I had to go back and look at the Caribbean thread and try to round up the same stuff I cut with it.
Here's some old tow strap. This stuff is really tough to cut. I must say, this Police doesn't slice it quite as well as the Caribbean did, but keep in mind
this has all been done with the factory edge and has NOT been sharpened or touched up since I received it. Also the Caribbean had already been reprofiled a bit by the time I started doing the torture test, and some of the cutting effort and even edge damage may be due to the factory edge.
I could make it in one fold/pull cut but it took a lot of effort.
Even though that was hard to cut, I tried to cut a "dog bone" which is a few layers of that strap sewn together and almost glued or something, they're really stiff and crazy strong.
I gave it my best effort but was only able to cut through about half of that in one pull swipe, but it sawed through the rest of the way pretty easily.

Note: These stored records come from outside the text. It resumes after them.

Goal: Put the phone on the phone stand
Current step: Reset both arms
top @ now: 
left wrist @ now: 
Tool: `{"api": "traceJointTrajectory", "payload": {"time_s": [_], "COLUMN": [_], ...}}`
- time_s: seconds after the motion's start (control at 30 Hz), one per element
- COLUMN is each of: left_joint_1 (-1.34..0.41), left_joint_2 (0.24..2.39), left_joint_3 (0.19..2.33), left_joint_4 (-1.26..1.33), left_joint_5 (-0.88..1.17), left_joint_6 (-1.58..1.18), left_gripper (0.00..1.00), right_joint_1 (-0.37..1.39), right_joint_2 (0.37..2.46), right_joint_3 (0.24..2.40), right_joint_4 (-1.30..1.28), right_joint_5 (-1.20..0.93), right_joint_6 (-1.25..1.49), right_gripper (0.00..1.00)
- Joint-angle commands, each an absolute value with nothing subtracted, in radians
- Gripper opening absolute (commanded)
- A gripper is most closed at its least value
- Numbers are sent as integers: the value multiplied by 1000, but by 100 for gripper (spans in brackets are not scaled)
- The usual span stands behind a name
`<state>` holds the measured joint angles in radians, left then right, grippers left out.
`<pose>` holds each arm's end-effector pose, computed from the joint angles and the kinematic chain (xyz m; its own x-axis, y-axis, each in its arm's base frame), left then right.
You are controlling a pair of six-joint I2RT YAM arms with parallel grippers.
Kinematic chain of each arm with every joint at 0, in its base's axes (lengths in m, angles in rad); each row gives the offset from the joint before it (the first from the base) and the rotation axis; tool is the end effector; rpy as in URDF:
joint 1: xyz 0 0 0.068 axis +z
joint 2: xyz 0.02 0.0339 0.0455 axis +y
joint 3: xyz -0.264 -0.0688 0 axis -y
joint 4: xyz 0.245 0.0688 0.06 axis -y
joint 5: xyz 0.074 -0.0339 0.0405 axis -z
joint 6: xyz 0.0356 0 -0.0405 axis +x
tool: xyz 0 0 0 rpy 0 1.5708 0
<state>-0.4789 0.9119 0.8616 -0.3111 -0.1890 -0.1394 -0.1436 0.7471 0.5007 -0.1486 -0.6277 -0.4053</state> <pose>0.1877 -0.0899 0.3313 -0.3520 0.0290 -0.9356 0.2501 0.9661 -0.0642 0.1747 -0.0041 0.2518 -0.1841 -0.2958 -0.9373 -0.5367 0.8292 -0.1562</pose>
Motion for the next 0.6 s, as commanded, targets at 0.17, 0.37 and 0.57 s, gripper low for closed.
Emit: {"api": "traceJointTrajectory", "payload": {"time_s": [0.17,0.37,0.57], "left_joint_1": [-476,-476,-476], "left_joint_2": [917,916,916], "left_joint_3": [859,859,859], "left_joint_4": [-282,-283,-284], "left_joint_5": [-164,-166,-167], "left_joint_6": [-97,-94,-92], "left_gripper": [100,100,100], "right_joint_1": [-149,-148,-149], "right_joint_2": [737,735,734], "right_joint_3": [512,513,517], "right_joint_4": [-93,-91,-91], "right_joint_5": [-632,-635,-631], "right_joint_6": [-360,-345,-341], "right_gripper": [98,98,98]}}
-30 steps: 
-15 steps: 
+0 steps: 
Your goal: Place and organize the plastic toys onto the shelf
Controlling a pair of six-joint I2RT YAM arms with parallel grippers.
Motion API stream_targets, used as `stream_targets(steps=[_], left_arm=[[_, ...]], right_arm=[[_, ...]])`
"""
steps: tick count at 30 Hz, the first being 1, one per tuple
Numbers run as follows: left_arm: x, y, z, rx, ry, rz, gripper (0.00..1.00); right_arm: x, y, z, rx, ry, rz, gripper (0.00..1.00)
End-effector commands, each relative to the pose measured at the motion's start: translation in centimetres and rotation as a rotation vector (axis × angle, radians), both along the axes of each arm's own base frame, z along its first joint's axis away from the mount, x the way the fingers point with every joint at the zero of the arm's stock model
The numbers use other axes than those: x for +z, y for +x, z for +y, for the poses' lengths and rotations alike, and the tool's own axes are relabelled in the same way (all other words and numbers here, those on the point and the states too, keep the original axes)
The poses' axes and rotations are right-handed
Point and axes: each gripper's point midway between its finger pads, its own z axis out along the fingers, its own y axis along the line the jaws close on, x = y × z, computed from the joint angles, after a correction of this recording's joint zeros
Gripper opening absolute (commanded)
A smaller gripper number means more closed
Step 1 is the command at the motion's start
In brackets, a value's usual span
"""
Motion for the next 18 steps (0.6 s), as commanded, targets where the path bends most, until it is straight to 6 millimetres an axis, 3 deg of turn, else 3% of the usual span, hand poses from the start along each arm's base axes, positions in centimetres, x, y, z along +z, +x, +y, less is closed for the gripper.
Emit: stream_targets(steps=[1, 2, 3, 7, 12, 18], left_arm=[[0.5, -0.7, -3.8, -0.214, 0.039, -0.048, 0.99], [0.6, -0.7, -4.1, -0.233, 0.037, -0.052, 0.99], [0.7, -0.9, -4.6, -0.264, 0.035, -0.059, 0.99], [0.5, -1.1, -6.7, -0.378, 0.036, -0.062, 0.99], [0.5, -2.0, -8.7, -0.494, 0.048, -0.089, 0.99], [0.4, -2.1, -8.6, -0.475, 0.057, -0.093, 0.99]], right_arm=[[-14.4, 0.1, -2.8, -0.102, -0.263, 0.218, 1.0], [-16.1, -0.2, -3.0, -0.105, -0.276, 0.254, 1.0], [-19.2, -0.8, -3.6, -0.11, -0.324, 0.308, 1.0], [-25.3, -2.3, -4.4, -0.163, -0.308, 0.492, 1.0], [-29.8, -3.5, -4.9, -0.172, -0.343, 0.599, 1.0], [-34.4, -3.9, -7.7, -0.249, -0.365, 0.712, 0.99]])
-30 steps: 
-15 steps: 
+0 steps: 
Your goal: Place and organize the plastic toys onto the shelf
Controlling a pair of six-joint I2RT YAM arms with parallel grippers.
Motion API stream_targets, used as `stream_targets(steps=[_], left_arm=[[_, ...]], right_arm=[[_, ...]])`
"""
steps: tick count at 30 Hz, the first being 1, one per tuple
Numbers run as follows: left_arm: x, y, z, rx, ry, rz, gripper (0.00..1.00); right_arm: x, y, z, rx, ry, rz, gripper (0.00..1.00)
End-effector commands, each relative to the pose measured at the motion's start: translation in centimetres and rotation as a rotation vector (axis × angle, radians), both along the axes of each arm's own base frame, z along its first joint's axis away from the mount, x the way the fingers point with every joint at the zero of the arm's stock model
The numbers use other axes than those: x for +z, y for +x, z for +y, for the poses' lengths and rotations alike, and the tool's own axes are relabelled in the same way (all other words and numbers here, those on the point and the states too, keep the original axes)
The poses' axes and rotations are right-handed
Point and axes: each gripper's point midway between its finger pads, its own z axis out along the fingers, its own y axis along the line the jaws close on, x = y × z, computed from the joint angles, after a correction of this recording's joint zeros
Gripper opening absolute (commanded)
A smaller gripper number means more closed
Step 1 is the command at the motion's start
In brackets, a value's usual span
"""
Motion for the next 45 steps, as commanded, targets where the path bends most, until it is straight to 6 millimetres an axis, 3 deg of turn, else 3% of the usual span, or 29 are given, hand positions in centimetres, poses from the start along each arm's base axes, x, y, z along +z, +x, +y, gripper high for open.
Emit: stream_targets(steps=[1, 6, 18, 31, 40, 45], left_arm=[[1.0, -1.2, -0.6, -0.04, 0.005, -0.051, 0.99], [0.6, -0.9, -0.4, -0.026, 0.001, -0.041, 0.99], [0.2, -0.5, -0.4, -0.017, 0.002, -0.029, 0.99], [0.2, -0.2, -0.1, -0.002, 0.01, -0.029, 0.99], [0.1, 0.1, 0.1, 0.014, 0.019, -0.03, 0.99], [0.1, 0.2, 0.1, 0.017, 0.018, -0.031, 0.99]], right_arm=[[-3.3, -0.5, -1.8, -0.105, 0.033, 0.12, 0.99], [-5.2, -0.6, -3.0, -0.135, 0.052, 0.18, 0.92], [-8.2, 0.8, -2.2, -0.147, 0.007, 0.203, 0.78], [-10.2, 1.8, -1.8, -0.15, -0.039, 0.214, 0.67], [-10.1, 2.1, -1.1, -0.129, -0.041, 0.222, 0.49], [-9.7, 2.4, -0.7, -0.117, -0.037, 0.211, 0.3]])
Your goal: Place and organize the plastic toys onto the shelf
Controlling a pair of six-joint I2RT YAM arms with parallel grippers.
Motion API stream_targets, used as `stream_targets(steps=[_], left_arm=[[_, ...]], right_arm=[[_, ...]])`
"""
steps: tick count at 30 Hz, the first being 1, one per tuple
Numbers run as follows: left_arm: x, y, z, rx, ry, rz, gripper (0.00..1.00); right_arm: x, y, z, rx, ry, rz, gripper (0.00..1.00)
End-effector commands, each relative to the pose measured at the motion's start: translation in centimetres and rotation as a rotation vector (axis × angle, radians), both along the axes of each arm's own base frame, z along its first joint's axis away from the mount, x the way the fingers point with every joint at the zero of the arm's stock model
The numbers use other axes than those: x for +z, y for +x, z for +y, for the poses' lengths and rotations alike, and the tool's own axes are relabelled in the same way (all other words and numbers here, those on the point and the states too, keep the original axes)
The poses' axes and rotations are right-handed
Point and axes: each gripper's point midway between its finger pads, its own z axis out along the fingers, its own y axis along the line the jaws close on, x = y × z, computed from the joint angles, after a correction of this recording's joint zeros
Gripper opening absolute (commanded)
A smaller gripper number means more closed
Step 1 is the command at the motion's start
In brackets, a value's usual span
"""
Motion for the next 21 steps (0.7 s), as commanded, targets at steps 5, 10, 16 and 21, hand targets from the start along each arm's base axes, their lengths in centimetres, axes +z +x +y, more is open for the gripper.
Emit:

At this point I realized that with the Caribbean I was testing sharpness after each cut test and touching it up as needed, and I noticed it took a lot of strength to cut that strap so I got out some printer paper, and as you might guess it really isn't very sharp. It wouldn't push cut the paper practically at all unless I locked into a single serration that was still sharp. It made more of an "edge geometry rip".
So, at this point in my book this knife is dull. Actually a few cut tests prior to this I would have touched up the edge, but I know there are some of you out there that like to see just how far an edge will go, and I guess if I just keep touching it up we're only learning about toughness and not much about edge retention so I kept forging onward without fixing the edge.